- **RECORDS TO PROCESS**
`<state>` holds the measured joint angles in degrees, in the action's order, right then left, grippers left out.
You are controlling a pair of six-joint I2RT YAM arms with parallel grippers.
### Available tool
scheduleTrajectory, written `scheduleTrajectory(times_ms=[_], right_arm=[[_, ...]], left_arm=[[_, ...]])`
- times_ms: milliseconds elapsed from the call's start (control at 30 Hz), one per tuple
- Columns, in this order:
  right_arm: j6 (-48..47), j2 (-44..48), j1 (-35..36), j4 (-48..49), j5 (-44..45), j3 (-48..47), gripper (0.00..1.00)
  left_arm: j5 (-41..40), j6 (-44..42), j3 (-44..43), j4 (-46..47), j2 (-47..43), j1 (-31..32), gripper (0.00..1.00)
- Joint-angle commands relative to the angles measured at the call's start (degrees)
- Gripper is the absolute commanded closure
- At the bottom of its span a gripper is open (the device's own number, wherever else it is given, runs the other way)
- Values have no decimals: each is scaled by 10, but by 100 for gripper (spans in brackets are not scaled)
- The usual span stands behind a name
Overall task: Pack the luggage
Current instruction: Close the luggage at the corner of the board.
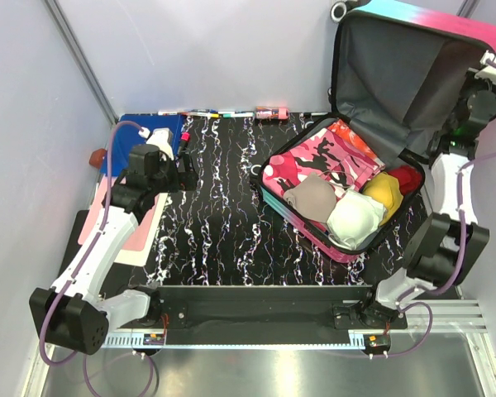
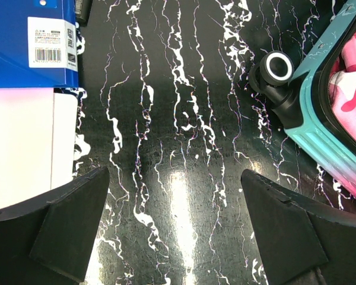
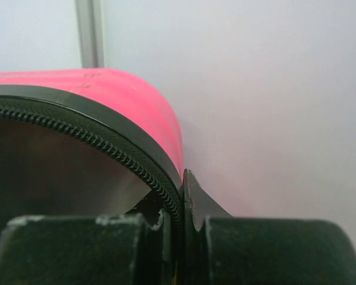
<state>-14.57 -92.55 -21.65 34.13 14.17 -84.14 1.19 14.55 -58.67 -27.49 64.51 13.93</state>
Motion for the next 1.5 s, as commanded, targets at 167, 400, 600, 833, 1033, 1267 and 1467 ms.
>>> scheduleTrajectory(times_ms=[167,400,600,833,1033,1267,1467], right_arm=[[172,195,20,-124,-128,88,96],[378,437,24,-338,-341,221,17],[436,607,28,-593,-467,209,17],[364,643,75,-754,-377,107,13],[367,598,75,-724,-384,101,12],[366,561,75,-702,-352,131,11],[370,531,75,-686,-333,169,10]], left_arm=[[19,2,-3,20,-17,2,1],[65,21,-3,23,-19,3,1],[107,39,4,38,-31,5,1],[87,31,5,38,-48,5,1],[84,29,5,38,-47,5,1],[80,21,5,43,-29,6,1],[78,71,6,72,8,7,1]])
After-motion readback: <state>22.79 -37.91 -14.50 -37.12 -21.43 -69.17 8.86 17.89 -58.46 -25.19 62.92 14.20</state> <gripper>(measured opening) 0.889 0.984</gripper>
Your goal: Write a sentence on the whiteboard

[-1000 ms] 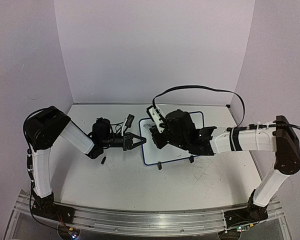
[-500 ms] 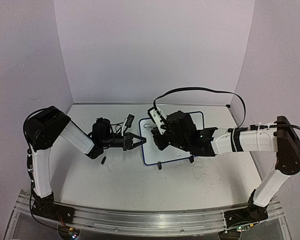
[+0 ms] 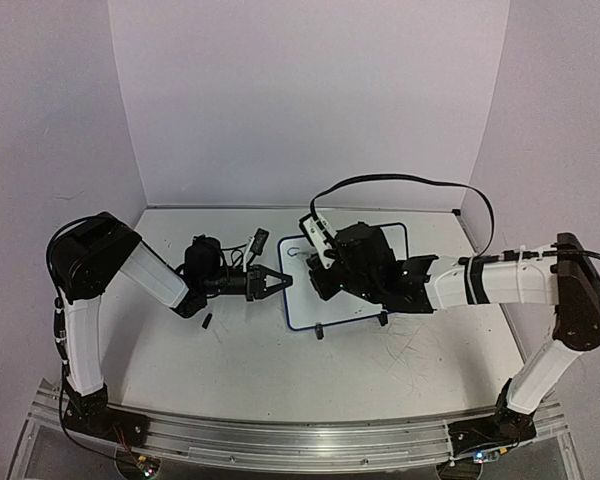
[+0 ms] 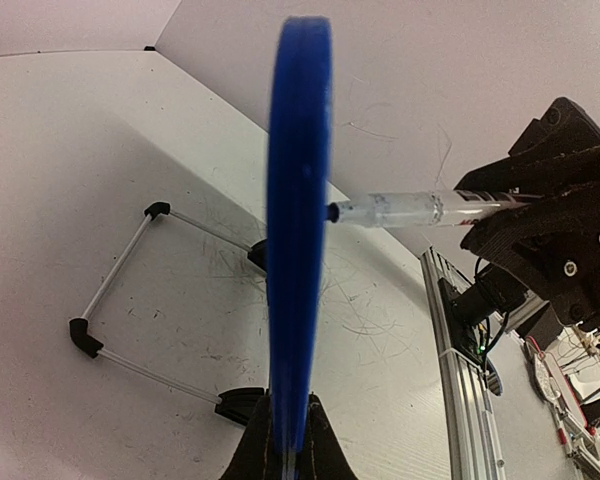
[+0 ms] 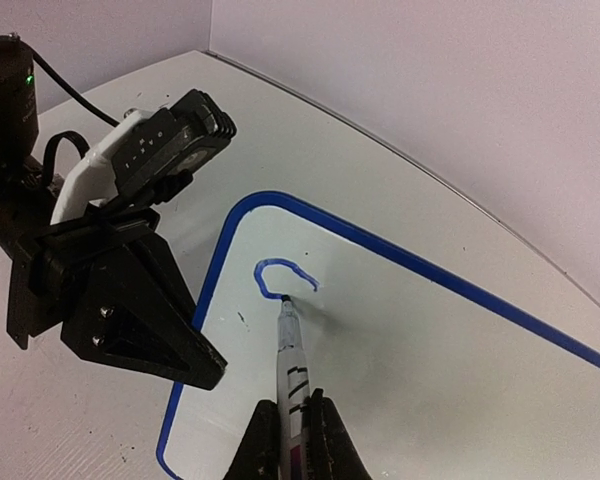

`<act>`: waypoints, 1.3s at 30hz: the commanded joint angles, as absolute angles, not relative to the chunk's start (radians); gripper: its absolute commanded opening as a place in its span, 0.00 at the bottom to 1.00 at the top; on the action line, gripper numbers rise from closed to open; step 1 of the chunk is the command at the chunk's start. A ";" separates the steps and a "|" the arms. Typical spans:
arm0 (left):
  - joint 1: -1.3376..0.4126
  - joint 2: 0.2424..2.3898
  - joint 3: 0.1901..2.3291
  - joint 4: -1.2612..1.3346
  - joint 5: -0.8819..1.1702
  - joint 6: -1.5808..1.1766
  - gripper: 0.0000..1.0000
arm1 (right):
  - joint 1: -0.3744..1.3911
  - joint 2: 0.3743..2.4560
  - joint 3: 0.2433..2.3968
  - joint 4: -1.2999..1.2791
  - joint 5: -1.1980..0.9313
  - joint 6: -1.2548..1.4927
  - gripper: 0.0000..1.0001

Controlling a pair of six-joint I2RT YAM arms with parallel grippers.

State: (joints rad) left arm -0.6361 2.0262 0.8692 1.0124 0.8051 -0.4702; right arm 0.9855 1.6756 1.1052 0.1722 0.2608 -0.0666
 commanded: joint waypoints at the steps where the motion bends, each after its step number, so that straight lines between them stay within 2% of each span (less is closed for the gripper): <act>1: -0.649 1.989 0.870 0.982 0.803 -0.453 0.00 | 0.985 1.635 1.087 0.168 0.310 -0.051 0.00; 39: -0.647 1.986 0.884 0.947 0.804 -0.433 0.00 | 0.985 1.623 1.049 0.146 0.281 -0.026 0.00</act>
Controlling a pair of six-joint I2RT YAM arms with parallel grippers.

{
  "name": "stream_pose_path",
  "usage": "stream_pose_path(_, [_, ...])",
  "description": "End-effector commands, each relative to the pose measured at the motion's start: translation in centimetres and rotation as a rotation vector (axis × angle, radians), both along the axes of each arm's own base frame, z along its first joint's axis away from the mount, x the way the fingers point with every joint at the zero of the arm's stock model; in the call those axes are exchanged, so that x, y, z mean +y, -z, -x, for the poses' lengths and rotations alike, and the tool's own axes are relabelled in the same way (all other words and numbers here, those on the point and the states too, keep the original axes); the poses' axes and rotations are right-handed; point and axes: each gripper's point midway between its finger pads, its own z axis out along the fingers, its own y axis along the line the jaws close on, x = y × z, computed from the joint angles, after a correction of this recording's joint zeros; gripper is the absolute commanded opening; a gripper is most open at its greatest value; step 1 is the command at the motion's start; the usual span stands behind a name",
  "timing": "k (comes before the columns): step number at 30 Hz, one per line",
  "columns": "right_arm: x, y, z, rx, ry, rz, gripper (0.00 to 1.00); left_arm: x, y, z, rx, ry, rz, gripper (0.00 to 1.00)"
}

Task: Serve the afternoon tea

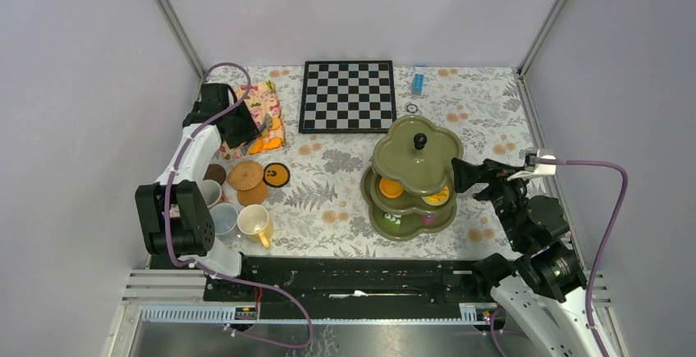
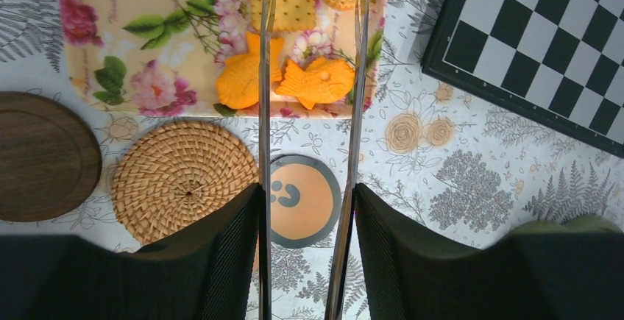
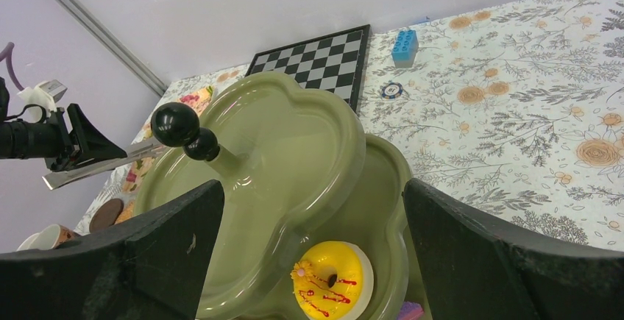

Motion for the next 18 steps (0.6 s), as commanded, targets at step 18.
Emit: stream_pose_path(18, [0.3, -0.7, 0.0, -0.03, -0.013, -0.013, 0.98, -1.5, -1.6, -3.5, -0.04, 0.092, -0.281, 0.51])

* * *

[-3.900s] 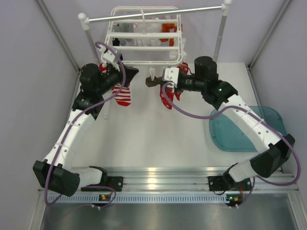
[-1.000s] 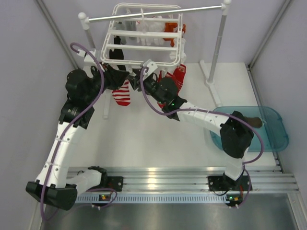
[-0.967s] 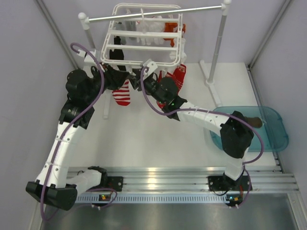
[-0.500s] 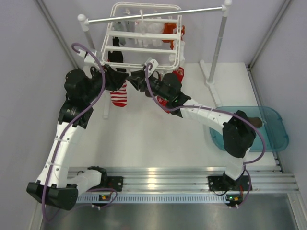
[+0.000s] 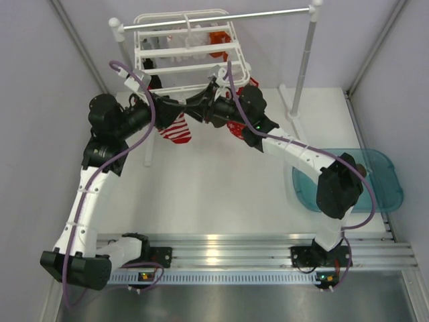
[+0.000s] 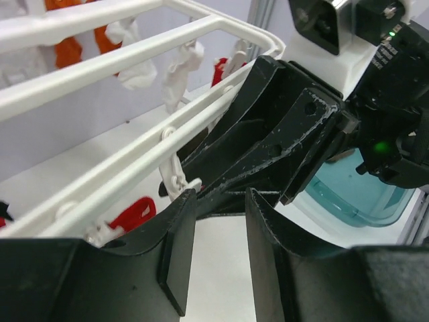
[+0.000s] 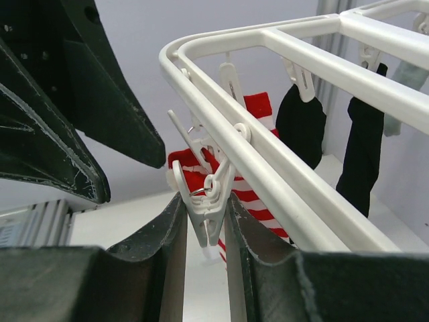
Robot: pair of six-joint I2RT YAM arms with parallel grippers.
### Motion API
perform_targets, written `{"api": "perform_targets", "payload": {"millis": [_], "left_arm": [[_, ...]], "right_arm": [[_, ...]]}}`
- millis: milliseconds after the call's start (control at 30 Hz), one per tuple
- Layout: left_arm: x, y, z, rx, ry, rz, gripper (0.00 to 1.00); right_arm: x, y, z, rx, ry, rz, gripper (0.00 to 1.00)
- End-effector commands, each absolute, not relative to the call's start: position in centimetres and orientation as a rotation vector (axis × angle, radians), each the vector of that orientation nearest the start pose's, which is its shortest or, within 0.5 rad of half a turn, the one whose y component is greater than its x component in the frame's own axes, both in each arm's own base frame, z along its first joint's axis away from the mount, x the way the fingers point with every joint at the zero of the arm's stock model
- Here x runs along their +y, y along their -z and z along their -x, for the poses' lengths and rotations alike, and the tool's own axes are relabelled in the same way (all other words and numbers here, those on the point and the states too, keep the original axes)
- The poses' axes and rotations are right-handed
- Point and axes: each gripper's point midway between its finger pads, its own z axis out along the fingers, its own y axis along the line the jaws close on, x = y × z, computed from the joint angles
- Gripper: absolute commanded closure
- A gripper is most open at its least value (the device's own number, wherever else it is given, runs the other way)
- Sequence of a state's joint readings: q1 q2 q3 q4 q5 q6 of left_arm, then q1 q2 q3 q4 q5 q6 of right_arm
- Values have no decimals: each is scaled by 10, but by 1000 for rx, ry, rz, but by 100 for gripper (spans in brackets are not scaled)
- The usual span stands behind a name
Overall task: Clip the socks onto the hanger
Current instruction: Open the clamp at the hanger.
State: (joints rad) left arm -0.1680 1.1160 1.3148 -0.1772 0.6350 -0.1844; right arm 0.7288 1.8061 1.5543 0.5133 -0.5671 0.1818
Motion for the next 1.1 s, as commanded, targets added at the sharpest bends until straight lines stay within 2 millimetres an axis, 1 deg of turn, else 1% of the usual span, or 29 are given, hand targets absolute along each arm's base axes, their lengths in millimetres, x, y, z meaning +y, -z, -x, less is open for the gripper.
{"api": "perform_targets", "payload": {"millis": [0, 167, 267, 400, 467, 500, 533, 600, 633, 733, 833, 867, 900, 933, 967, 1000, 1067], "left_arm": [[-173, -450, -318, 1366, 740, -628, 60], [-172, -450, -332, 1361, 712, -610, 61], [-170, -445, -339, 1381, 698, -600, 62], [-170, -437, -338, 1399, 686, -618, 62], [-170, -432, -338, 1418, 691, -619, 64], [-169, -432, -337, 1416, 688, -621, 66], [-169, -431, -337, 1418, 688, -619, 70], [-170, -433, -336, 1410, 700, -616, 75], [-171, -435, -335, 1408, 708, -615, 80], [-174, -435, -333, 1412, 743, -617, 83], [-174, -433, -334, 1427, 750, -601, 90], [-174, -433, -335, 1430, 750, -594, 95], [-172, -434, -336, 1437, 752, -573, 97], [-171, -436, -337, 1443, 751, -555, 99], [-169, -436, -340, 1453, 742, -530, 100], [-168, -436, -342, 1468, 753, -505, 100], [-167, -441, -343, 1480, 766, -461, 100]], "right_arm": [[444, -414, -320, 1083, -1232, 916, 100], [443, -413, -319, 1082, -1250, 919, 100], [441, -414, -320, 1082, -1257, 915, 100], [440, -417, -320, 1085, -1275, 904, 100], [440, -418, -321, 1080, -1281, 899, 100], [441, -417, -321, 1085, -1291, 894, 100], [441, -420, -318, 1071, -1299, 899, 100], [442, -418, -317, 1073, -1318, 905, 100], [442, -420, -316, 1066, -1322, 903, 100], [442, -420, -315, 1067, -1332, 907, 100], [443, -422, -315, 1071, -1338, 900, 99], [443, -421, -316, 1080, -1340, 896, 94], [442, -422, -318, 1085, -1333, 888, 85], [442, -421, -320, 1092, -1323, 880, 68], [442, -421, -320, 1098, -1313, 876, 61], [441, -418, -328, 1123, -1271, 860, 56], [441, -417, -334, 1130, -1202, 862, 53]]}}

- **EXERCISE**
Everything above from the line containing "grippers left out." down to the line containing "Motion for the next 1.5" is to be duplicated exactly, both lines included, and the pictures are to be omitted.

- **YOUR SOLUTION**
`<state>` holds the measured joint angles in degrees, in the action's order, right then left, grippers left out.
You are controlling a pair of six-joint I2RT YAM arms with parallel grippers.
### Available tool
scheduleTrajectory, written `scheduleTrajectory(times_ms=[_], right_arm=[[_, ...]], left_arm=[[_, ...]])`
- times_ms: milliseconds elapsed from the call's start (control at 30 Hz), one per tuple
- Columns, in this order:
  right_arm: j6 (-48..47), j2 (-44..48), j1 (-35..36), j4 (-48..49), j5 (-44..45), j3 (-48..47), gripper (0.00..1.00)
  left_arm: j5 (-41..40), j6 (-44..42), j3 (-44..43), j4 (-46..47), j2 (-47..43), j1 (-31..32), gripper (0.00..1.00)
- Joint-angle commands relative to the angles measured at the call's start (degrees)
- Gripper is the absolute commanded closure
- At the bottom of its span a gripper is open (the device's own number, wherever else it is given, runs the other way)
- Values have no decimals: each is scaled by 10, but by 100 for gripper (spans in brackets are not scaled)
- The usual span stands behind a name
Overall task: Pack the luggage
Current instruction: Close the luggage at the corner of the board.
<state>-14.57 -92.55 -21.65 34.13 14.17 -84.14 1.19 14.55 -58.67 -27.49 64.51 13.93</state>
Motion for the next 1.5 s, as commanded, targets at 167, 400, 600, 833, 1033, 1267 and 1467 ms.

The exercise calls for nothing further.